_Work request_.
Lines with the string "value" are to be identified in the listing and copied.

_Supplied material_.
▬▬▬▬▬▬

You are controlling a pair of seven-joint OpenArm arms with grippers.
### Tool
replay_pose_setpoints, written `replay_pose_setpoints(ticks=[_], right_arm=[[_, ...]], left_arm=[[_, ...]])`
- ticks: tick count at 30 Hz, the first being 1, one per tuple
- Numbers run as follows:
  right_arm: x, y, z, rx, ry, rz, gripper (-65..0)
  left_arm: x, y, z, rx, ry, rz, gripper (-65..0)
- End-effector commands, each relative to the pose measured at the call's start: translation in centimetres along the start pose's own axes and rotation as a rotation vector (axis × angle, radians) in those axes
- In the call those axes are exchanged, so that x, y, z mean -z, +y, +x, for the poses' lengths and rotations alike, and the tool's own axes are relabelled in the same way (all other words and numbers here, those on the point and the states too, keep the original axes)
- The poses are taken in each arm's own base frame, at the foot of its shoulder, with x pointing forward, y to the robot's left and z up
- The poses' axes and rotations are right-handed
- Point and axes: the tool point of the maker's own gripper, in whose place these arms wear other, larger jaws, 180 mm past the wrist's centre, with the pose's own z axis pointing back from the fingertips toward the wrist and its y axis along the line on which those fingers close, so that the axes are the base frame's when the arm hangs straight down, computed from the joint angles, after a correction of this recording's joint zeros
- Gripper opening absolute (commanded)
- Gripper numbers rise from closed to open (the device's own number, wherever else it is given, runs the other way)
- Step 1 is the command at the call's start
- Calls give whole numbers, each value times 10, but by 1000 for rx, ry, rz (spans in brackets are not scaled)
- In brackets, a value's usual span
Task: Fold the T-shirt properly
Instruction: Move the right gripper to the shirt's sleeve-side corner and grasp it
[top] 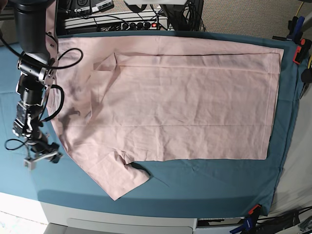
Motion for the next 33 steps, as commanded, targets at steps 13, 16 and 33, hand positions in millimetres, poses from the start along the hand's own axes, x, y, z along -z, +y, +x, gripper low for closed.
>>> replay_pose_setpoints(ticks=[13, 16, 33], right_arm=[[-5, 4, -6, 150, -44, 70, -335], [-1, 12, -21, 161, -28, 79, -335], [5, 26, -28, 166, -39, 101, -504]], left_arm=[[-6, -1, 14, 26, -33, -1, -435], [-6, -2, 14, 26, -34, -2, -435], [-6, -2, 15, 26, -38, -2, -435]])
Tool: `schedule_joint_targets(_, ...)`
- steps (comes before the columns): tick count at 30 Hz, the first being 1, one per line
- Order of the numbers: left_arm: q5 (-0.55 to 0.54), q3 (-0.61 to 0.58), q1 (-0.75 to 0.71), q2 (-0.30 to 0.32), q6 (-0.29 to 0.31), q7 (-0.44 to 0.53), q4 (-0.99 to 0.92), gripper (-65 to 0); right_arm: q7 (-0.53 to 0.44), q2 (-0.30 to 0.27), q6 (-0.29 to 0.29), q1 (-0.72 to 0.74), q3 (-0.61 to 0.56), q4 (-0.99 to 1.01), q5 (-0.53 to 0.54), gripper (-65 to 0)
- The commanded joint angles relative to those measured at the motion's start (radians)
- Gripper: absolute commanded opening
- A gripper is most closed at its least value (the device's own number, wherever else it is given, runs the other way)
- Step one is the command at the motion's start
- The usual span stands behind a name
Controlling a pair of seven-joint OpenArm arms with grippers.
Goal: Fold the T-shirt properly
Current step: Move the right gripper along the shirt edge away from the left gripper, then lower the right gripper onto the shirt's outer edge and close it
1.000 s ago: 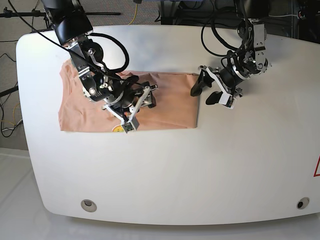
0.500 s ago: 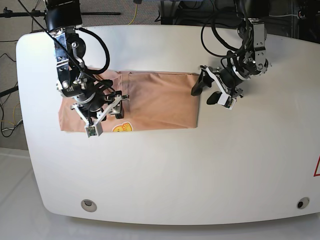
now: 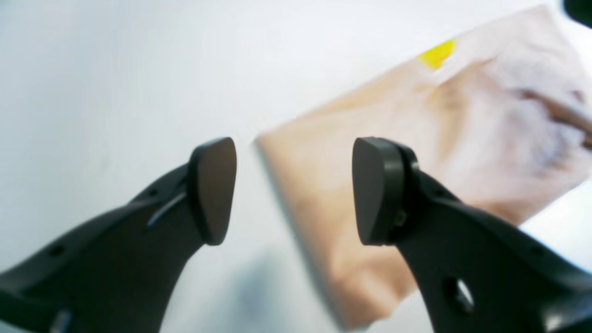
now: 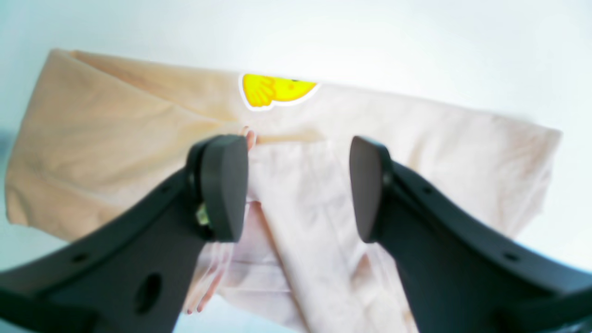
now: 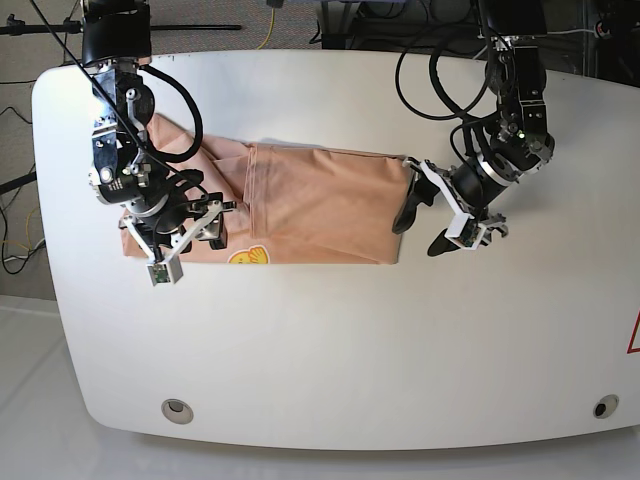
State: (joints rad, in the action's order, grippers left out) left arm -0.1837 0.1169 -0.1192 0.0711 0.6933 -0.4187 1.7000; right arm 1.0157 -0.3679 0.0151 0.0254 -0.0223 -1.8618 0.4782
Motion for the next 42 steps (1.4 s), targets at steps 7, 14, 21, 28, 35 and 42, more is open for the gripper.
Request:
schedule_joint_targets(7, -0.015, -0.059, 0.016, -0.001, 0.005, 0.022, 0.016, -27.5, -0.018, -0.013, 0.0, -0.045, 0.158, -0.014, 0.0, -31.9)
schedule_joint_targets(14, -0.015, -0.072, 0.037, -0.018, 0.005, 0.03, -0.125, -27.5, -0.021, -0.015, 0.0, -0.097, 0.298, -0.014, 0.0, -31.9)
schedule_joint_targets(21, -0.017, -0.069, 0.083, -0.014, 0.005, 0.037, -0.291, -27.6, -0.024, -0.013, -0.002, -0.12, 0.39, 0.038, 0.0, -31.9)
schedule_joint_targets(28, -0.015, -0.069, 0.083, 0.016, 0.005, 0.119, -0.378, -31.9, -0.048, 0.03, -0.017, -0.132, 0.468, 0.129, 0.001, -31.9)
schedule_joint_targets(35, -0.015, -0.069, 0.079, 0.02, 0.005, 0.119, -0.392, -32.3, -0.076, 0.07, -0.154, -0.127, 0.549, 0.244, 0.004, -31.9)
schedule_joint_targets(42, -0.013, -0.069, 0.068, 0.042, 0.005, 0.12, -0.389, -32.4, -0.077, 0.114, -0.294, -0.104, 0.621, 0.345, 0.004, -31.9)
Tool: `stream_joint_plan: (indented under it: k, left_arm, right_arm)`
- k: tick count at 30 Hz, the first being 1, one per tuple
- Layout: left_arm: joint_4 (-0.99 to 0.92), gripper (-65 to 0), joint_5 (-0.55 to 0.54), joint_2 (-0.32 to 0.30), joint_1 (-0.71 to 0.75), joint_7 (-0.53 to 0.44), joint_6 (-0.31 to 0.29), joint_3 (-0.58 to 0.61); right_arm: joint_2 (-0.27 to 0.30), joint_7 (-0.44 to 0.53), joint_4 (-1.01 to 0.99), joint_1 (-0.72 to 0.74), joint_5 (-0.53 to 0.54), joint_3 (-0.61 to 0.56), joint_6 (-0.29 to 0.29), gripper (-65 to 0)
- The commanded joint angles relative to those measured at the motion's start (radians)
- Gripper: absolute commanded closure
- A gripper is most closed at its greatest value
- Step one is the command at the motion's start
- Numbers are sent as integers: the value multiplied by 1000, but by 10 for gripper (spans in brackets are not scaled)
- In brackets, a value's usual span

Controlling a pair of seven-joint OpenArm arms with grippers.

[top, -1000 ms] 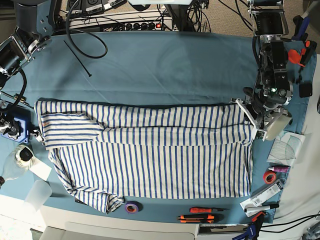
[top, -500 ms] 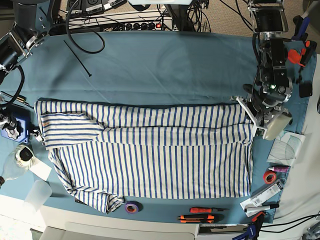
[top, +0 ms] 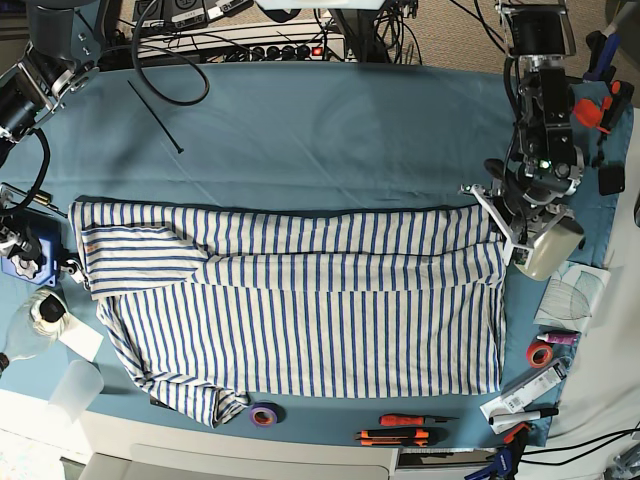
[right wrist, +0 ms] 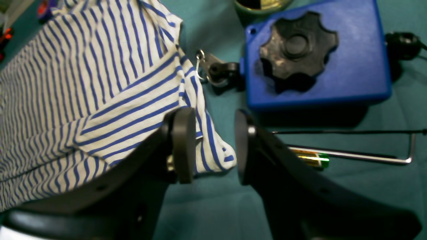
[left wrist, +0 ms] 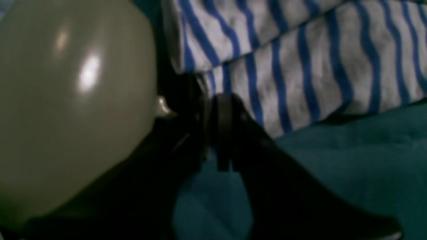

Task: Fold the T-shirt properly
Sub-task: 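Regrasp the folded edge at the shirt's sides with both grippers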

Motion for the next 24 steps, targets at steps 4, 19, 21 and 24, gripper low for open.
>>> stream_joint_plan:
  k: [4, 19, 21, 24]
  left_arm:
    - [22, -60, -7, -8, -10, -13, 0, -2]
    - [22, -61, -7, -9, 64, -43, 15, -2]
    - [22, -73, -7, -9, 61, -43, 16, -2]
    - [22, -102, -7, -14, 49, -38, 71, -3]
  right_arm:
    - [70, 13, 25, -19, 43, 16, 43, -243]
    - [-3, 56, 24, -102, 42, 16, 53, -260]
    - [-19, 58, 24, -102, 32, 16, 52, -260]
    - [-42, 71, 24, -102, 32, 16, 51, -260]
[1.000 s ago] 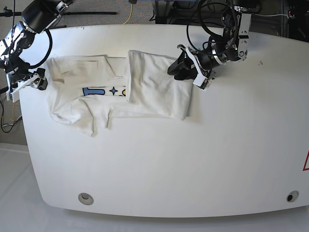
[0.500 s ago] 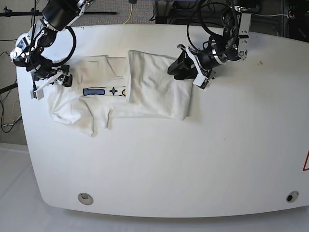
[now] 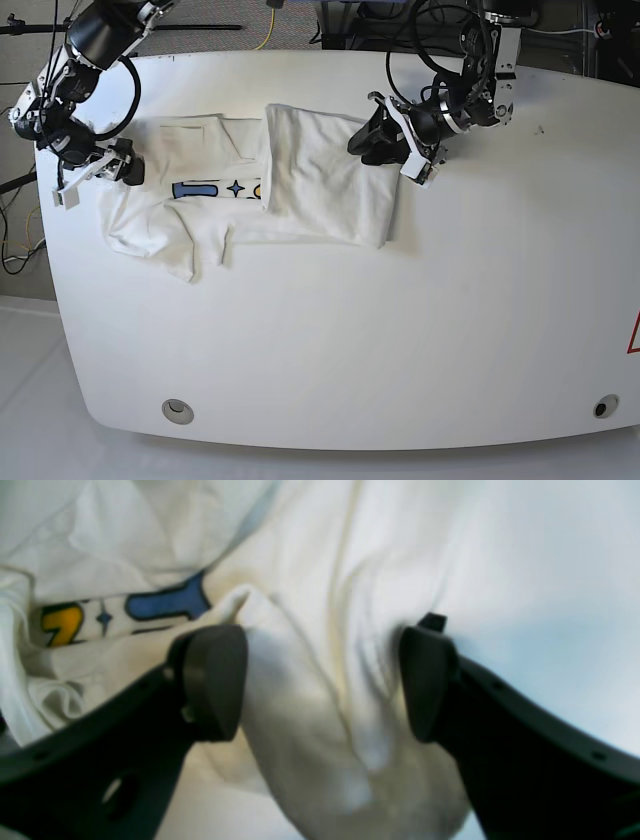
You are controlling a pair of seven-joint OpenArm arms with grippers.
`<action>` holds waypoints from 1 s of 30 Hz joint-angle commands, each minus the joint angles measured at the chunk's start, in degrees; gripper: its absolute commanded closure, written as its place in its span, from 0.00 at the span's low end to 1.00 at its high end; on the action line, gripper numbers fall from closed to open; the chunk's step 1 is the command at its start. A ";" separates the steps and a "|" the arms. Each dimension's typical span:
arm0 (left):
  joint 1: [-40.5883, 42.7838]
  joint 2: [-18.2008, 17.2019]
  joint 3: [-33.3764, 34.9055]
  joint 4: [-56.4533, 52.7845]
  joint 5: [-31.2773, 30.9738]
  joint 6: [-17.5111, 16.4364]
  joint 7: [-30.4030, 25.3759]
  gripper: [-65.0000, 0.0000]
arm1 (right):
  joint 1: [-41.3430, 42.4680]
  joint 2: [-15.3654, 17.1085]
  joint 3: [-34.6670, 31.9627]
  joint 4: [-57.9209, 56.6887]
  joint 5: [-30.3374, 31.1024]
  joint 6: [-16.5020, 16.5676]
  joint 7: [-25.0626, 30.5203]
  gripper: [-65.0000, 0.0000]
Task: Fold the T-shirt properly
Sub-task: 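Lower the right gripper toward the unfolded strip end near the print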
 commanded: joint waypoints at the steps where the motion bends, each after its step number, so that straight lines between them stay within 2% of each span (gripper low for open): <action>1: 0.42 -0.47 -0.12 0.16 1.64 0.56 2.36 0.71 | 0.72 1.46 -0.45 -0.33 -0.36 -0.07 0.39 0.29; 12: 0.70 -0.54 0.07 0.20 1.40 0.56 2.23 0.72 | 1.59 2.20 -1.95 -5.06 -0.83 -0.07 1.35 0.29; 24: 0.78 -0.48 0.31 0.06 1.65 0.56 1.87 0.72 | 2.35 2.07 2.97 -7.74 5.34 -0.07 0.82 0.28; 26: 0.83 -0.26 0.39 0.28 1.09 0.56 1.67 0.71 | 2.18 2.87 3.55 -9.58 6.89 -0.07 1.63 0.29; 30: 0.78 -0.23 0.38 0.24 1.01 0.56 1.60 0.71 | 2.16 2.83 3.68 -10.49 7.51 -0.07 1.82 0.29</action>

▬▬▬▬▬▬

_Exercise output_.
- Calls give whole numbers, each value times 10, but by 1000 for rx, ry, rz (spans in brackets are not scaled)
- In brackets, a value's usual span
- A gripper is most closed at its least value (the device's own number, wherever else it is given, runs the other way)
- A gripper is most closed at its greatest value
- Numbers are sent as integers: the value multiplied by 1000, but by 10 for gripper (spans in brackets are not scaled)
- In brackets, a value's usual span

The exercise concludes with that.